UK Chain Hotels Market Review - April 2009
London occupancy stays high during Easter
London room occupancy this April compared well to previous Easter months, matching that of March 2008, and exceeding the 77.6 per cent reported in April 2007. In the provinces, room occupancy was 67.3 per cent this April, which also matched levels reported for the Easter of March 2008.
As expected, however, the non like-for-like comparison and reduction in corporate room-nights exacerbated the April declines in average room rate. In London average room rate was down by 10.2 per cent on the month to £106.17 and in the provinces down by 11.2 per cent to £67.01.
Looking at the four-month trend this year, the recession appears to be having a greater impact on hotels outside London. Revenue per available room was down by 10.8 per cent in London but minus 13.1 per cent in the provinces.
Daily profit per available room – expressed as income before fixed charges (IBFC) – fell by 23 per cent to £22.06 in the provinces compared to a 17.1 per cent decrease to £46.92 in the capital.

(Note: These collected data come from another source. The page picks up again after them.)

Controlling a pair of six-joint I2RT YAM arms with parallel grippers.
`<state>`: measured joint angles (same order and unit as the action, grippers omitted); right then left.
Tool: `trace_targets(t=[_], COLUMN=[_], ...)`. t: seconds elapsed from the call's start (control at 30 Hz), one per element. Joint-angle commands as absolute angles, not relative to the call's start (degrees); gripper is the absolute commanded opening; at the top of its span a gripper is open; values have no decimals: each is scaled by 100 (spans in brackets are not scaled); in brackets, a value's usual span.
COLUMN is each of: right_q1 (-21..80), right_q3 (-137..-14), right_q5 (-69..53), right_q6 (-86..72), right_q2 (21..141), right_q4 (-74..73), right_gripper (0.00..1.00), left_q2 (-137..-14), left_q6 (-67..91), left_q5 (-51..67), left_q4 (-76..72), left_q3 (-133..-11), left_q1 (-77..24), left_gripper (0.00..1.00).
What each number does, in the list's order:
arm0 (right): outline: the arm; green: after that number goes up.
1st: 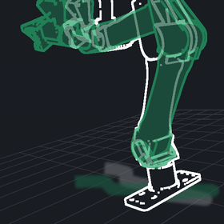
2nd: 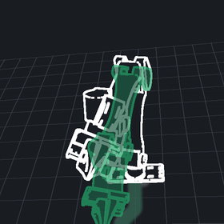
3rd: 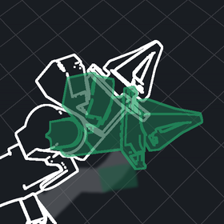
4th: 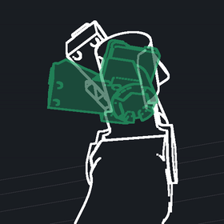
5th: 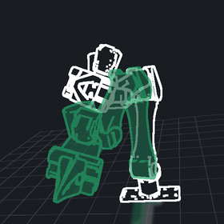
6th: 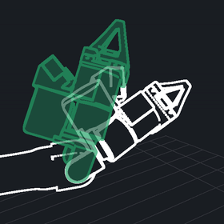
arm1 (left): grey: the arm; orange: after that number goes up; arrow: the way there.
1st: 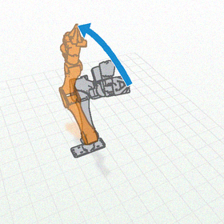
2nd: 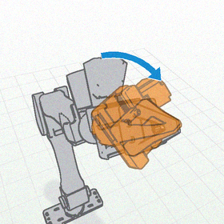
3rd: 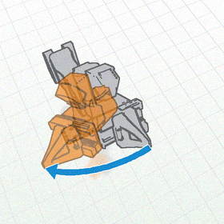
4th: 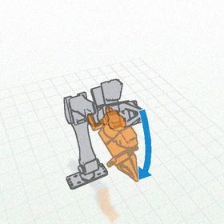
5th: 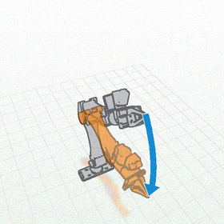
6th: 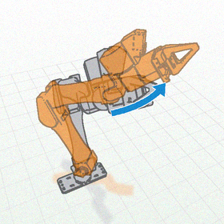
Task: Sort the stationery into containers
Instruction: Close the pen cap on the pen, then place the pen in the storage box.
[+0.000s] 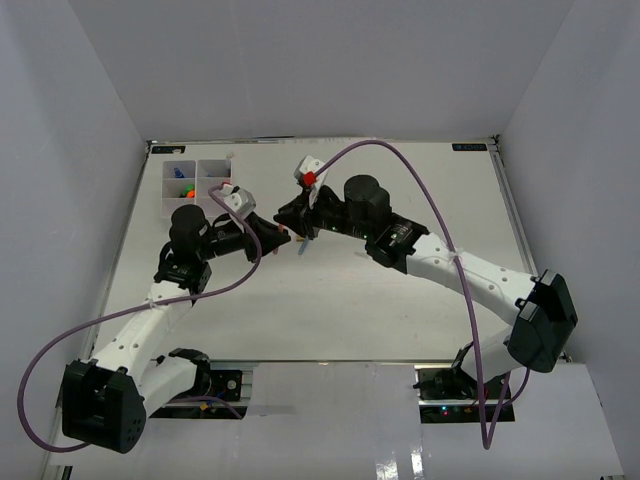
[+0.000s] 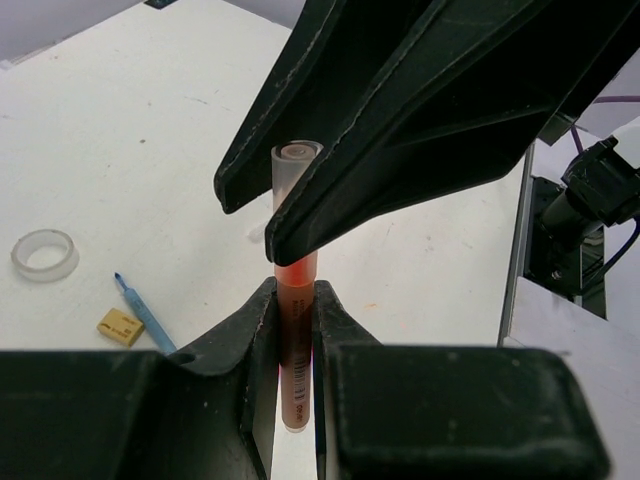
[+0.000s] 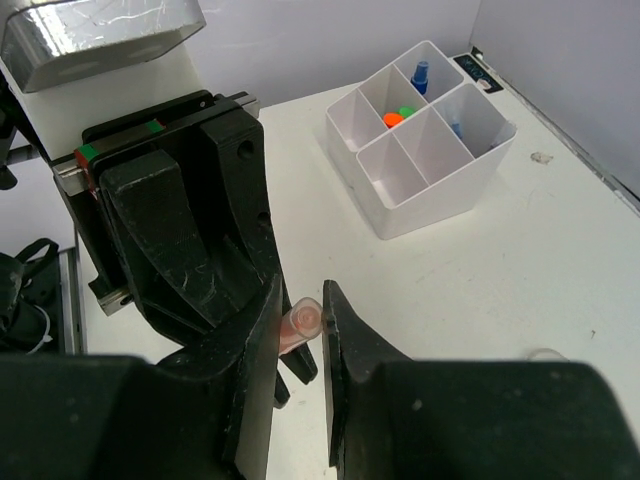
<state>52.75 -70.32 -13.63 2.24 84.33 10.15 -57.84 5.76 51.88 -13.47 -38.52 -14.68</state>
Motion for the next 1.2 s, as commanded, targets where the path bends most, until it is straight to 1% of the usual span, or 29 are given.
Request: trace_targets(t=[0.0, 0.1, 0.33, 0.57, 0.6, 0.7, 0.8, 0.83, 0.9, 0.93, 1.0, 1.03, 1.13, 1.17], right_q1=[5282, 5291, 5282, 5282, 5282, 5282, 5291, 5282, 5282, 5282, 5273, 5265, 5230, 5212], right_q3=[-6425, -6372, -6302, -6179, -6170, -6144, -6126, -6117, -6117, -6108, -6091, -6108, -6161, -6170], right_q5=[-1345, -1266, -1029, -669, -642, -633, -545, -528, -457, -422, -334, -299, -246, -185], right_q6=[141, 44, -176, -237, -246, -246, -264, -255, -246, -237, -229, -229, -211, -211], right_q2=[8763, 8675, 8525, 8517, 8499, 8508, 8482, 8473, 8429, 8420, 8376, 8350, 8306, 8262], right_q4=[-1469, -1074, -476, -71, -70, 149, 211, 220, 246, 263, 290, 299, 308, 316], right_gripper=[8, 8, 8, 8, 8, 8, 8, 8, 8, 8, 8, 8, 8, 8], left_q2=[-5273, -5326, -5405, -5484, -5510, -5546, -5546, -5546, -5537, -5502, -5458, -5397, -5291, -5230], left_q6=[817, 1028, 1669, 1995, 2004, 2048, 2048, 2030, 2004, 2004, 2039, 2056, 2048, 2030], left_q5=[4948, 4975, 5115, 5247, 5264, 5291, 5326, 5326, 5317, 5309, 5265, 5230, 5063, 5010], left_q4=[-2997, -2857, -2733, -2514, -2479, -2443, -2382, -2312, -2241, -2198, -2145, -2075, -1838, -1793], left_q3=[-4114, -4017, -3701, -3498, -3489, -3454, -3436, -3428, -3410, -3393, -3349, -3340, -3340, -3349], left_q1=[-1239, -1239, -1248, -1248, -1248, -1257, -1248, -1248, -1257, -1248, -1257, -1248, -1248, -1257], left_gripper=[11, 13, 20, 40, 46, 56, 61, 66, 70, 74, 77, 81, 88, 92])
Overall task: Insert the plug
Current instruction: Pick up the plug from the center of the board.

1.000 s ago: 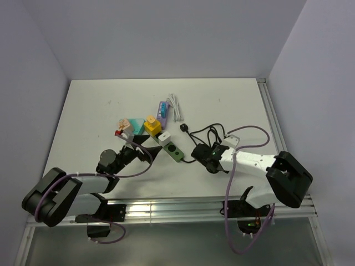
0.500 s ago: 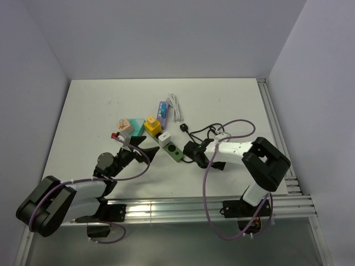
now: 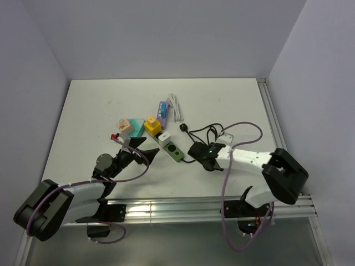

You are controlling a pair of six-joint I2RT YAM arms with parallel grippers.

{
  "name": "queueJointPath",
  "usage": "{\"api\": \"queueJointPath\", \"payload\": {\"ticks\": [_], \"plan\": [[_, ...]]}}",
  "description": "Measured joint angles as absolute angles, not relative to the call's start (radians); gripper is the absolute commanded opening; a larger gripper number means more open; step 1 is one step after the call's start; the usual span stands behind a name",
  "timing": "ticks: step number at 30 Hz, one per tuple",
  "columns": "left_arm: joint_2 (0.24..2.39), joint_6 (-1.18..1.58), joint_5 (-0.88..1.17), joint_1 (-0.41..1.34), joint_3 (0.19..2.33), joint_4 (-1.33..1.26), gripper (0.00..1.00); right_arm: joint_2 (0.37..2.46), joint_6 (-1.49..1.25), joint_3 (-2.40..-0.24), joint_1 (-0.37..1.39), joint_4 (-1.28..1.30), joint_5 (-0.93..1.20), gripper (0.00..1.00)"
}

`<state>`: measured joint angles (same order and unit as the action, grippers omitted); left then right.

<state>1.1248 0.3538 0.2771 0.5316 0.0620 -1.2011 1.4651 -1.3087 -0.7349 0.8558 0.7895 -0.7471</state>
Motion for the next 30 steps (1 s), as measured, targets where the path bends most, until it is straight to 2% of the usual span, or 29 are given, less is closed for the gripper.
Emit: {"api": "queueJointPath", "payload": {"ticks": [7, 11, 18, 21, 30], "plan": [[1.128, 0.352, 0.344, 0.532, 0.054, -1.271, 0.99, 1.126, -1.172, -0.605, 0.864, 0.572, -0.557, 0.22], [1.150, 0.326, 0.390, 0.532, 0.054, -1.292, 0.99, 1.006, -1.128, -0.597, 0.863, 0.477, -0.460, 0.22], [1.261, 0.243, 0.437, 0.559, 0.054, -1.305, 0.96, 1.048, -1.086, -0.671, 0.832, 0.393, -0.289, 0.22], [1.327, 0.164, 0.413, 0.622, 0.054, -1.304, 0.91, 1.063, -1.084, -0.715, 0.823, 0.362, -0.233, 0.22], [1.466, -0.089, 0.295, 0.806, 0.053, -1.303, 0.90, 1.082, -1.119, -0.785, 0.820, 0.285, -0.102, 0.23]]}}
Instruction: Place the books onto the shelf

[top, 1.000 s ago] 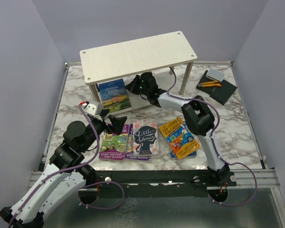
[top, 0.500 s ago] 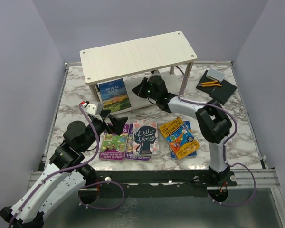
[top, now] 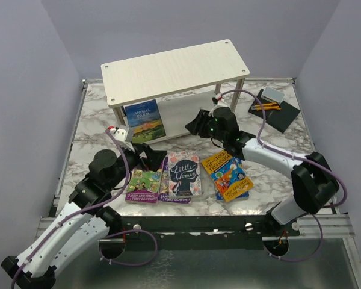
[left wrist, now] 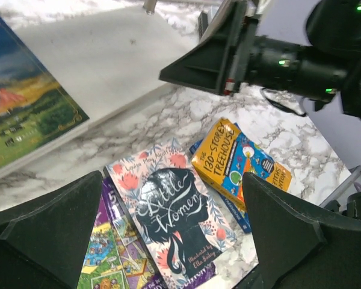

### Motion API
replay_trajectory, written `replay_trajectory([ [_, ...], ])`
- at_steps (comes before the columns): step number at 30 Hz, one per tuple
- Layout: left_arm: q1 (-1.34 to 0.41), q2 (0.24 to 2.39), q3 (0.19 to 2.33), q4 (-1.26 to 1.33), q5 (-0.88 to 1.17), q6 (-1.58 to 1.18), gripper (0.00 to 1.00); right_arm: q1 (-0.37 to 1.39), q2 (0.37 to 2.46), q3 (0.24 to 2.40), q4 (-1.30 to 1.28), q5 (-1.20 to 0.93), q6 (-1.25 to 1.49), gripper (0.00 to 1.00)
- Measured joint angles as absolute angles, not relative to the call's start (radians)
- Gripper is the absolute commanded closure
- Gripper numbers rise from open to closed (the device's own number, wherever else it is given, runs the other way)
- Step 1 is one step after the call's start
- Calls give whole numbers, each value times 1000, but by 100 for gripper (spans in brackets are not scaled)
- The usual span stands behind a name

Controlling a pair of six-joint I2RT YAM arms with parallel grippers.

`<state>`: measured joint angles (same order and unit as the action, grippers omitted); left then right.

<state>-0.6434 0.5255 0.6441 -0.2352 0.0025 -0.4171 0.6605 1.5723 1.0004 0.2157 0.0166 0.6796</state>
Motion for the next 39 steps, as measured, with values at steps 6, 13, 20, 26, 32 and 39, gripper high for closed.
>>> replay_trajectory([
  [6, -643, 625, 595, -236, 9, -511, 1, 659, 1425, 892, 77, -13, 643, 35],
  [13, -643, 773, 503, -226, 62, -603, 1, 659, 1287, 714, -6, -153, 638, 29],
  [20, -643, 913, 418, -111, 151, -697, 7, 663, 1258, 566, -7, -308, 689, 28],
  [26, -643, 1002, 381, -17, 199, -744, 21, 714, 1271, 529, 27, -349, 738, 28],
  [32, -644, 1069, 375, 35, 202, -761, 42, 739, 1292, 496, 72, -346, 794, 28],
  [39, -650, 1101, 360, 71, 201, -771, 58, 741, 1313, 487, 126, -320, 847, 28],
])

Overseas Visitor Spend Holds Up
In the three months to March 2009 the number of overseas visits to the UK fell by 13 per cent to 6.3 million compared to the same period a year earlier, and yet the amount they spent while here edged up slightly to £3.13 billion from £3.128 billion.

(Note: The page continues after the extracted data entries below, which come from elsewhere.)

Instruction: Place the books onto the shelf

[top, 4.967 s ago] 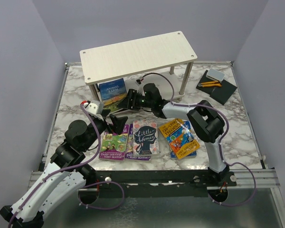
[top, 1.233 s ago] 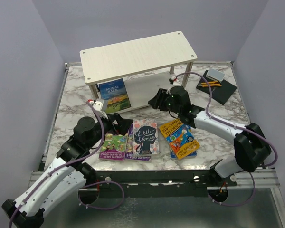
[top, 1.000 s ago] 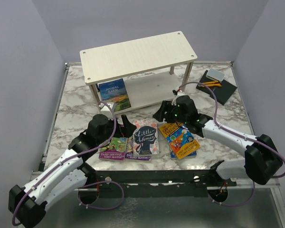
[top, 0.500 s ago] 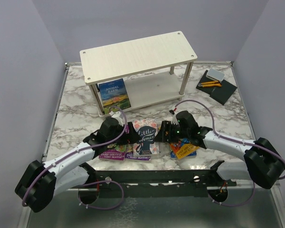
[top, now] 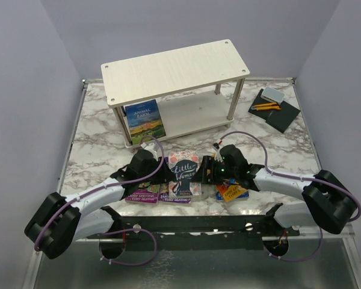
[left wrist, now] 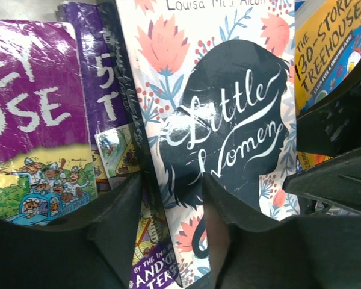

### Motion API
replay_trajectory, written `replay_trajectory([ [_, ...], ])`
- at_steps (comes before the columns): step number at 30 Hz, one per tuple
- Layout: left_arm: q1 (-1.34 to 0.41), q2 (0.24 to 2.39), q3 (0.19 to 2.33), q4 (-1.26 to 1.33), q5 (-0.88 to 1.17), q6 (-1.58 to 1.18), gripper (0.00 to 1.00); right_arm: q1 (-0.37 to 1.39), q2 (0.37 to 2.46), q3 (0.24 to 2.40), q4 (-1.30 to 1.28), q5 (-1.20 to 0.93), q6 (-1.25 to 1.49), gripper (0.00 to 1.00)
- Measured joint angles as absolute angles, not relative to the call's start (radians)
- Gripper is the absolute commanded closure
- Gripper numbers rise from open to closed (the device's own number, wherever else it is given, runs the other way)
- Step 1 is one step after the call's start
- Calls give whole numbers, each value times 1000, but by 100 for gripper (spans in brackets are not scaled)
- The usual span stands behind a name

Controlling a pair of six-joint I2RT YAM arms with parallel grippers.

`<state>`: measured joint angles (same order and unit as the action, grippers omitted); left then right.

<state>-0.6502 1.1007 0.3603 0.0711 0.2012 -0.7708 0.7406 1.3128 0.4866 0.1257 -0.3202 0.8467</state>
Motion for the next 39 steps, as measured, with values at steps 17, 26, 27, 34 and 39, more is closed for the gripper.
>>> replay_trajectory([
  [17, -649, 1110, 328, 135, 183, -787, 79, 745, 1423, 479, 273, -331, 925, 32],
  [26, -649, 1100, 313, 157, 179, -792, 79, 748, 1419, 482, 255, -313, 915, 32],
  [27, -649, 1099, 312, 156, 178, -792, 79, 749, 1414, 486, 240, -302, 908, 32],
  [34, -650, 1081, 312, 142, 172, -791, 79, 749, 1377, 500, 143, -185, 866, 31],
  [39, -650, 1077, 312, 139, 171, -791, 79, 752, 1404, 498, 174, -187, 869, 33],
])
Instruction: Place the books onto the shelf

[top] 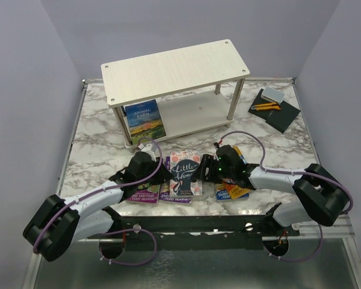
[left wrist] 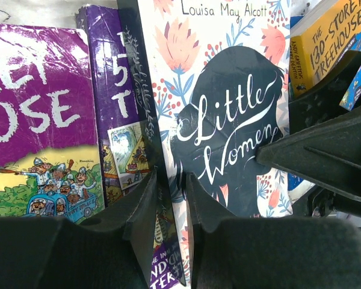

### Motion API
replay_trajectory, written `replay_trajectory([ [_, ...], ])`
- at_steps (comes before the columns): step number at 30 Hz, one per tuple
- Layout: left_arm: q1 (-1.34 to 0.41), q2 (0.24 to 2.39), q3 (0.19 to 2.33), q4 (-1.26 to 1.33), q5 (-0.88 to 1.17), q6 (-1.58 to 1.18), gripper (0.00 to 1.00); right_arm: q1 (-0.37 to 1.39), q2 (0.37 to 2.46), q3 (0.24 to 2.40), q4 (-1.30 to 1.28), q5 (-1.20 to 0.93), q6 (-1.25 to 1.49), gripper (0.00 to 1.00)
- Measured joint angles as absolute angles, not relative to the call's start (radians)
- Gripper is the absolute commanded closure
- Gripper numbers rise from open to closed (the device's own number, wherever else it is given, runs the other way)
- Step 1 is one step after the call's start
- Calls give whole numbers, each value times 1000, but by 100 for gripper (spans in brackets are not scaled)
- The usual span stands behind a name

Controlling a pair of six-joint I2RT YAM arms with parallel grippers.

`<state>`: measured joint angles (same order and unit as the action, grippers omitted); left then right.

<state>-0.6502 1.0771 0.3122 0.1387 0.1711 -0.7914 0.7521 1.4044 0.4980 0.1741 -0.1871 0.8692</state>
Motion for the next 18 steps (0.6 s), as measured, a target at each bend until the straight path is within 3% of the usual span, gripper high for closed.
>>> replay_trajectory([
  [9, -650, 1078, 312, 140, 172, -791, 83, 752, 1425, 454, 289, -243, 893, 39],
  [18, -655, 1087, 313, 152, 172, -791, 84, 752, 1324, 402, 290, -256, 897, 60],
])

The smallest decline of 7 per cent was in visits from EU15 countries, which include France, Germany, Spain and Italy. In contrast, North American residents continued to stay away, with numbers down by 21 per cent.
The weak pound incentivised those tourists who did come and they certainly got more for their money while here, resulting in significantly higher spend-per-head. Although our department stores appear to be the main beneficiaries, it must also partly explain why London hotels are faring better than many of their European counterparts,” said Langston.

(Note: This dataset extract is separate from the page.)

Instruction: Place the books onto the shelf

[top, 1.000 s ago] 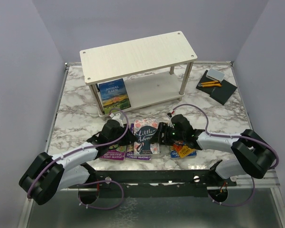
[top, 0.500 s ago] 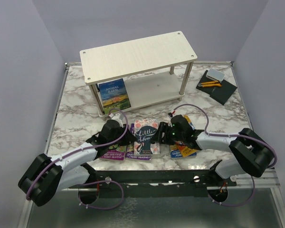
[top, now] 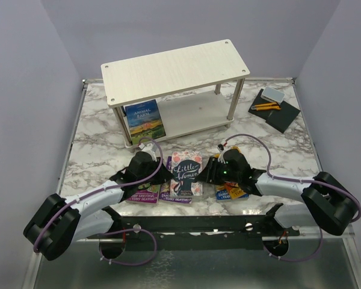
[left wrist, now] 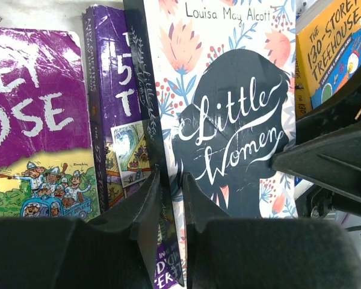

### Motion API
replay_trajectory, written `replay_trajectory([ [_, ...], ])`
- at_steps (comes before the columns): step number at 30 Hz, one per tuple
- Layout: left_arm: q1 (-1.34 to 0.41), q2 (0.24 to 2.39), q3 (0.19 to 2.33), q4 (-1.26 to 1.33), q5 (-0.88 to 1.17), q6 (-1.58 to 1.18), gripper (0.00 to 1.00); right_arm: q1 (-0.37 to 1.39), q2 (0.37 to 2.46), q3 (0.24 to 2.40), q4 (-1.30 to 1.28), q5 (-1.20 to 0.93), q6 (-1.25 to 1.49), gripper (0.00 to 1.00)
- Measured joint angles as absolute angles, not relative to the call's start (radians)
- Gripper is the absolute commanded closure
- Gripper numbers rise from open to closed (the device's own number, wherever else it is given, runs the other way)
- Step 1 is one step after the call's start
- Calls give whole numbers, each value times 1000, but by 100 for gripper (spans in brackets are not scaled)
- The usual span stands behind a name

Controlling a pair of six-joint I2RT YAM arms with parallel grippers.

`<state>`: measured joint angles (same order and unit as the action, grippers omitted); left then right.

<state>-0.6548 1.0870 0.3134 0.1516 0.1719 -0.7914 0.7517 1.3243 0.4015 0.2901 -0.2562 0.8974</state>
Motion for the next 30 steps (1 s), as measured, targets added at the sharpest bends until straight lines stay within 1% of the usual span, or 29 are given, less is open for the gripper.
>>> replay_trajectory([
  [4, -655, 1088, 314, 155, 172, -791, 84, 751, 1269, 380, 289, -252, 898, 70],
  [5, -656, 1089, 313, 156, 172, -791, 84, 751, 1258, 375, 290, -252, 899, 71],
  [10, -657, 1090, 314, 159, 172, -791, 84, 752, 1230, 363, 298, -253, 908, 69],
  [16, -657, 1090, 314, 163, 176, -788, 85, 752, 1225, 354, 326, -260, 916, 57],
  [18, -657, 1092, 314, 167, 179, -788, 86, 752, 1233, 353, 342, -267, 918, 57],
  [20, -657, 1097, 313, 174, 183, -786, 86, 751, 1245, 352, 355, -271, 921, 60],
  [24, -657, 1108, 312, 191, 186, -785, 87, 750, 1269, 348, 380, -274, 928, 60],
  [25, -657, 1110, 312, 196, 186, -785, 87, 749, 1272, 348, 385, -276, 928, 62],
  [28, -657, 1116, 312, 206, 187, -785, 87, 749, 1274, 348, 404, -279, 935, 74],
  [30, -657, 1117, 311, 209, 187, -785, 87, 749, 1274, 347, 417, -284, 941, 89],
])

Official statistics showed stronger growth in the volume of clothing and footwear sales than other consumer goods in the first quarter of 2009.
BAA, the operator of seven UK airports including Gatwick and Heathrow, reported handling 40.6 million passengers in the four months to April 2009, an 8 per cent decline on the same period a year earlier. Heathrow and Edinburgh were the most resilient airports both reporting 4 per cent fewer passengers.